As the iron ions are removed from the reinforcing steel, they go through several stages of oxidation or rusting. The volume of the iron increases with each stage.
As the amount of rust increases, rust stains will be seen on the surface of the concrete. Next, cracking will be seen. Finally, the cracking will result in delaminations and spalling of concrete over the reinforcing steel.
Sulfate attack:
While the chemistry of the portland cement used plays a role in sulfate attack, it has been shown that the water-cementitio us materials ratio (w/cm) is also a critical factor. Reducing the w/cm effectively reduces the permeability of the concrete. Adding silica fume will further reduce the permeability resulting in further delays of any adverse reactions.
Acid or other chemical attack:
The overall resistance of silica-fume concrete to attack by an aggressive chemical is not significantly different from that of conventional portland cement concrete. However, the reduced permeability of silica-fume concrete may extend the life of a concrete structure or extend the time between repairs simply by slowing down the rate of the attack. If protection against a particular chemical is required on a project, we strongly urge testing to include exposure of specimens of varying silica fume contents to the particular chemical.
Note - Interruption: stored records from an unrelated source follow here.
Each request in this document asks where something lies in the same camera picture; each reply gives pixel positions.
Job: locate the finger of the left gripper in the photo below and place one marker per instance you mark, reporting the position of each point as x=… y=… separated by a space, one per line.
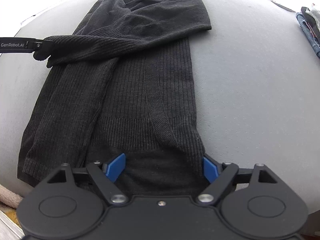
x=42 y=49

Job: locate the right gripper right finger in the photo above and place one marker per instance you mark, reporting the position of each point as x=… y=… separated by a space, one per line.
x=254 y=202

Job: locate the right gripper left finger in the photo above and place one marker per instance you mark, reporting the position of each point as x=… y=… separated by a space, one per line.
x=68 y=203

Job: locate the black knit sweater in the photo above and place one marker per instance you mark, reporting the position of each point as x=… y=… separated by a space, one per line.
x=122 y=83

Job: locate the blue folded jeans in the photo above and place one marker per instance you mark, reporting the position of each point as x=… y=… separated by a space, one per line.
x=308 y=32

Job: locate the grey folded garment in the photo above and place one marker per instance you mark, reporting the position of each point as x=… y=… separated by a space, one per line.
x=316 y=15

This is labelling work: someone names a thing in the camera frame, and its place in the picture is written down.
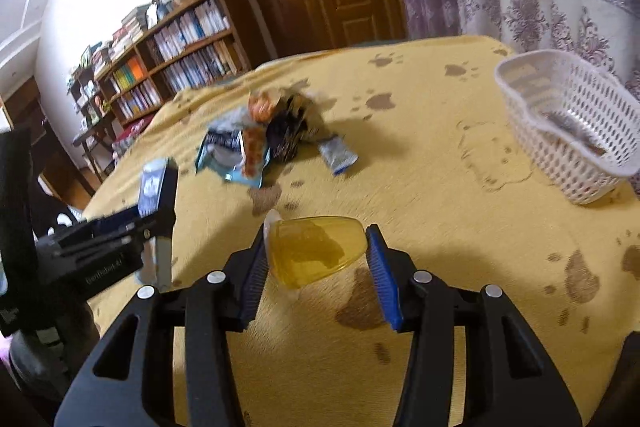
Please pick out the yellow jelly cup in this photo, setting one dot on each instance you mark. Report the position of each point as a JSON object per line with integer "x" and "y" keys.
{"x": 303, "y": 251}

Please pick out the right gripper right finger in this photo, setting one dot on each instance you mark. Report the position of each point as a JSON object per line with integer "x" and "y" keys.
{"x": 510, "y": 378}

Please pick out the light blue snack bag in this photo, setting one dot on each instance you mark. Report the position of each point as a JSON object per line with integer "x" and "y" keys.
{"x": 235, "y": 147}

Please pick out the blue snack box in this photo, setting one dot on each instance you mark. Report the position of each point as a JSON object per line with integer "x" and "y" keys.
{"x": 157, "y": 198}

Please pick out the yellow paw print blanket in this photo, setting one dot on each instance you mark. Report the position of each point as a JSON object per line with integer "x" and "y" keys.
{"x": 439, "y": 172}

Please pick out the wooden bookshelf with books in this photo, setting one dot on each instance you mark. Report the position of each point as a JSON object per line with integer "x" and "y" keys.
{"x": 202, "y": 43}

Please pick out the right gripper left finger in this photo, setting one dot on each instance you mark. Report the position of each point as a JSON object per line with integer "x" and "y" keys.
{"x": 127, "y": 378}

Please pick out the small silver blue sachet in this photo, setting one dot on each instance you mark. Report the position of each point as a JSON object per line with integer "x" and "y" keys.
{"x": 337, "y": 155}

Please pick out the white plastic basket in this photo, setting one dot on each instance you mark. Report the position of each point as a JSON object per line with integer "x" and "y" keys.
{"x": 576, "y": 122}
The reduction in permeability is not the only contribution of silica fume to durability. There is ample evidence that silica fume, when used alone or in conjunction with a suitable fly ash, can reduce or eliminate the potential for alkali-aggregate reaction when reactive aggregates are used. Again, testing will be required to determine the appropriate amount and types of cementitious materials to be used for each particular application.
Finally, the higher strength of silica-fume concrete will add additional abrasion resistance. For concrete made with a particular aggregate, the higher the compressive strength, the higher the abrasion resistance. High-strength silica-fume concrete has been used in applications such as trash transfer stations and stilling basins in major dams.
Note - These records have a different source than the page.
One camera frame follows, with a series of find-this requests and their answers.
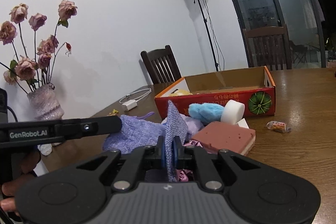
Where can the dark wooden chair by door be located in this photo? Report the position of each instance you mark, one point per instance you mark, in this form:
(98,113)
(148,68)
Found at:
(268,46)

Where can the yellow white hamster plush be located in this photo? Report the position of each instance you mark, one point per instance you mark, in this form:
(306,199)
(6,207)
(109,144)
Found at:
(180,92)

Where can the blue fluffy monster plush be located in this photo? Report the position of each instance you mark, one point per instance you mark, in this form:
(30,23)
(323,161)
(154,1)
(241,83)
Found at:
(206,112)

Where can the red orange cardboard box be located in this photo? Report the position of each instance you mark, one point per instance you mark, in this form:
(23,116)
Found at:
(254,87)

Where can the yellow pink small candies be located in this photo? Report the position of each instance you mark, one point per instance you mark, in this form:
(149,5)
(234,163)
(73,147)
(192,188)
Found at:
(113,112)

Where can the light purple plush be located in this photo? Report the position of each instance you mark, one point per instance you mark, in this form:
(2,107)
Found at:
(193,124)

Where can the vase with dried pink roses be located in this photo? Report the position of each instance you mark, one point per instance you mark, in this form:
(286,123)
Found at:
(36,71)

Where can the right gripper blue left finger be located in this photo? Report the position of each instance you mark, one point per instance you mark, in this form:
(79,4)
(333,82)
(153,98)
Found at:
(161,150)

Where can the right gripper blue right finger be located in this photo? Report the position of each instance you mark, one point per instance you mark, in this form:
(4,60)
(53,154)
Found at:
(178,149)

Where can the purple woven cloth pouch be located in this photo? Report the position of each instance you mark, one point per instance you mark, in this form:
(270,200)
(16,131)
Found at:
(138,132)

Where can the small candy wrapper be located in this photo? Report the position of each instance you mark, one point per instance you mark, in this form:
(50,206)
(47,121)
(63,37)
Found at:
(278,127)

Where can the white charger with cable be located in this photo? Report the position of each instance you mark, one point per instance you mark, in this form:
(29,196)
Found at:
(130,101)

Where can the dark wooden chair by wall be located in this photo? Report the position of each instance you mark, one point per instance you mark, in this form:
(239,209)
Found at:
(161,65)
Advantages in Various Applications
Another way to look at the use of silica fume is from the viewpoint of constructability. Here, we are actually stepping across the boundary between effects on fresh and hardened concrete to take advantage of all aspects of the performance of silica-fume concrete to make construction easier or, in some cases, even possible. Here are a few examples:
One-pass finishing: In this case, we are taking advantage of the lack of bleeding in silica-fume concrete to complete finishing of flatwork in a single, continuous operation. The owner will get a better surface and the contractor will be able to complete the finishing in a shorter time using fewer finishers.
Reduced heat of hydration: Although silica fume contributes about the same amount of heat of hydration as does portland cement on a pound-for-pound basis, its strength contribution is much greater on the same basis. Therefore, by balancing portland cement and silica-fume in a mixture, heat of hydration can be reduced while strength is maintained.
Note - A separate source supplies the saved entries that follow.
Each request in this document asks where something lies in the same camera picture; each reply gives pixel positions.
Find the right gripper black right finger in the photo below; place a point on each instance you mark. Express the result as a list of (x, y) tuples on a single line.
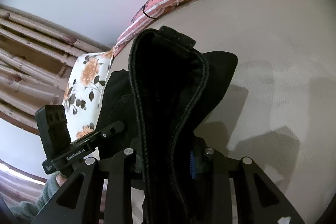
[(225, 188)]

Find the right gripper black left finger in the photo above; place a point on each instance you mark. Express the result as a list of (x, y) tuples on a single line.
[(96, 191)]

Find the black denim pants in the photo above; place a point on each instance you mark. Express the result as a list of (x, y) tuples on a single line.
[(167, 91)]

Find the person's left hand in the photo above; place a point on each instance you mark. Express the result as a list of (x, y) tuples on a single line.
[(60, 179)]

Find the white floral pillow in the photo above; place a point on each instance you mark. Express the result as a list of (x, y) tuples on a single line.
[(84, 92)]

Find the beige patterned curtain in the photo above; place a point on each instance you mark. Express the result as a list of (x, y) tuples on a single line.
[(37, 58)]

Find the beige woven bed mat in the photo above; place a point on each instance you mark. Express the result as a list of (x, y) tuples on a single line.
[(280, 106)]
More and more state DOTs are using combinations of silica fume and fly ash to reduce the heat of hydration for concrete used in bridge decks. Reducing the total amount of cementitious material will reduce heat and help prevent early-age cracking.
Use of three cementitious materials:There is an ever-increasing emphasis on using more waste materials such as fly ash and slag in concrete. However, the early age strength of concrete may suffer as a result. Adding small amounts of silica fume can offset this reduction in early strength. Usually, using combinations of three cementitious materials will reduce the cost of concrete. Mixtures containing three cementitious materials are referred to as “ternary mixtures”.
Shotcrete:Silica-fume shotcrete is being widely used, in both the wet and dry processes and with and without steel fibers. The cohesive nature of this shotcrete allows for many applications that would have been difficult, uneconomical, or impossible to accomplish without the silica fume.